What you have to do: If a line holds the word "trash", copy it from the entries.

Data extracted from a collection
[Start of Attachment]

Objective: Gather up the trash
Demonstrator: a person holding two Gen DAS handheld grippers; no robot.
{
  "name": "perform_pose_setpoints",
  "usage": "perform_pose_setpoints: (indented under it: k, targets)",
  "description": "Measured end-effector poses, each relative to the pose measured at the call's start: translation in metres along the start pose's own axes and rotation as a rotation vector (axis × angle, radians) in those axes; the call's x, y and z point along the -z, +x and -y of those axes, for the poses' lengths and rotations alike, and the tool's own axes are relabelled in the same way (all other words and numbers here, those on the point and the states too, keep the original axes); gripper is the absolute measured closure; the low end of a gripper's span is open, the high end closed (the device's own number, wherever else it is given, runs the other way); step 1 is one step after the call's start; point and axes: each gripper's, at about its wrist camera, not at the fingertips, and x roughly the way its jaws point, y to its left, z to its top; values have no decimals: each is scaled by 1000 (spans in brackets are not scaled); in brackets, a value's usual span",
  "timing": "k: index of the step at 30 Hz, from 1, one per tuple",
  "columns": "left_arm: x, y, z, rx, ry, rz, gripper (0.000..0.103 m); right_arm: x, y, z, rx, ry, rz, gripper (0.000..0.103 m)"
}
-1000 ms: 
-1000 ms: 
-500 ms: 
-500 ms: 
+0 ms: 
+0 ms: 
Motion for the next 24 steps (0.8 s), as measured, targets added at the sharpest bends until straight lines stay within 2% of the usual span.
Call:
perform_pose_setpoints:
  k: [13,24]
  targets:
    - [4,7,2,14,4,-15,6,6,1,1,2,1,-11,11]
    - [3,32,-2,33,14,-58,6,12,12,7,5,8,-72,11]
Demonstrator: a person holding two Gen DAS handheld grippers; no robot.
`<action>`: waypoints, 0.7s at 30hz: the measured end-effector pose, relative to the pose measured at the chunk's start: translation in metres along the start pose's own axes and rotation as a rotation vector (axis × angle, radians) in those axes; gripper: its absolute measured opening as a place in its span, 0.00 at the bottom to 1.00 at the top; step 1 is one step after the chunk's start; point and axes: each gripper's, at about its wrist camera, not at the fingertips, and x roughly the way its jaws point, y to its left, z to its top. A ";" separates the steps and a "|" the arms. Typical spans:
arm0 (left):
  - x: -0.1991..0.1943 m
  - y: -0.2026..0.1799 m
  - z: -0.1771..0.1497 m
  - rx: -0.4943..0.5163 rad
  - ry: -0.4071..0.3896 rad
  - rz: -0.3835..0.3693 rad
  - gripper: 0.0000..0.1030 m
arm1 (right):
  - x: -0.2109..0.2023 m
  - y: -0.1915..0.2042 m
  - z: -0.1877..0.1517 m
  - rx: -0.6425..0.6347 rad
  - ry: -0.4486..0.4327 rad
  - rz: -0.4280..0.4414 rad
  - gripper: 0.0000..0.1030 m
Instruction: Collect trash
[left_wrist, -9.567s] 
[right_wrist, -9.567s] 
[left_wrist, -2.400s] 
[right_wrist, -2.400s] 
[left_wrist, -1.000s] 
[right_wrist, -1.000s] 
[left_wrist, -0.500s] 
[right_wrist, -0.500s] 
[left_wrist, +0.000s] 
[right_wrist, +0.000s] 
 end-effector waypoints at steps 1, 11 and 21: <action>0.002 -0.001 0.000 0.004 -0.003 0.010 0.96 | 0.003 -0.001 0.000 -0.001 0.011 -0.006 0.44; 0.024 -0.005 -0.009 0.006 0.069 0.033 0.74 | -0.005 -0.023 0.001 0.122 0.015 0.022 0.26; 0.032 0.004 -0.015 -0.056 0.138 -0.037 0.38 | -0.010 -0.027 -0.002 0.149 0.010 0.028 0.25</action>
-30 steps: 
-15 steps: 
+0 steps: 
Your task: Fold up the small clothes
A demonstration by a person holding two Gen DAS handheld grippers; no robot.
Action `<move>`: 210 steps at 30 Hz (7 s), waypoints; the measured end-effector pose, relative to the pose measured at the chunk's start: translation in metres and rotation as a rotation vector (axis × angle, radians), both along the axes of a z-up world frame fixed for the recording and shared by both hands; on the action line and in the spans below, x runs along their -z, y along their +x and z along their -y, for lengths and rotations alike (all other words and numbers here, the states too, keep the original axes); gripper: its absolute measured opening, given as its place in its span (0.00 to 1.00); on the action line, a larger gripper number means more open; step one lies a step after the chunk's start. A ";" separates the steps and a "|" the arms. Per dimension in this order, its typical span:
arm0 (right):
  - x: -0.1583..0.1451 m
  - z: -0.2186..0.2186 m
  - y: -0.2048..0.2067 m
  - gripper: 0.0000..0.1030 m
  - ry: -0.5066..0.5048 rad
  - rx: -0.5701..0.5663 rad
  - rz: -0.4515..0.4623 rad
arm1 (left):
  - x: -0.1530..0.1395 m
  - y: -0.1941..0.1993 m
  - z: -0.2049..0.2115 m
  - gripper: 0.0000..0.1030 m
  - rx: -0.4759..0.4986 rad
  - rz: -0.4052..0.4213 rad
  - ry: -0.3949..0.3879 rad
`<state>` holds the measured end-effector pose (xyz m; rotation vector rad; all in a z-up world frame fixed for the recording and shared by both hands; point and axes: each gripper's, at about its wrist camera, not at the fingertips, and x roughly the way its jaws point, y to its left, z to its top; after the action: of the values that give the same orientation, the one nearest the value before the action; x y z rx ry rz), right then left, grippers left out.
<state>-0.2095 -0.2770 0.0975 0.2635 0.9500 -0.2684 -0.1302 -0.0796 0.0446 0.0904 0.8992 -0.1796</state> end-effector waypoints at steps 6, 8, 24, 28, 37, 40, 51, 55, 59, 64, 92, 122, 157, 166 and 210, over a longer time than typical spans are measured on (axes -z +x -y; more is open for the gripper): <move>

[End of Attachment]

Answer space:
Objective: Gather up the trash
Instruction: Collect trash

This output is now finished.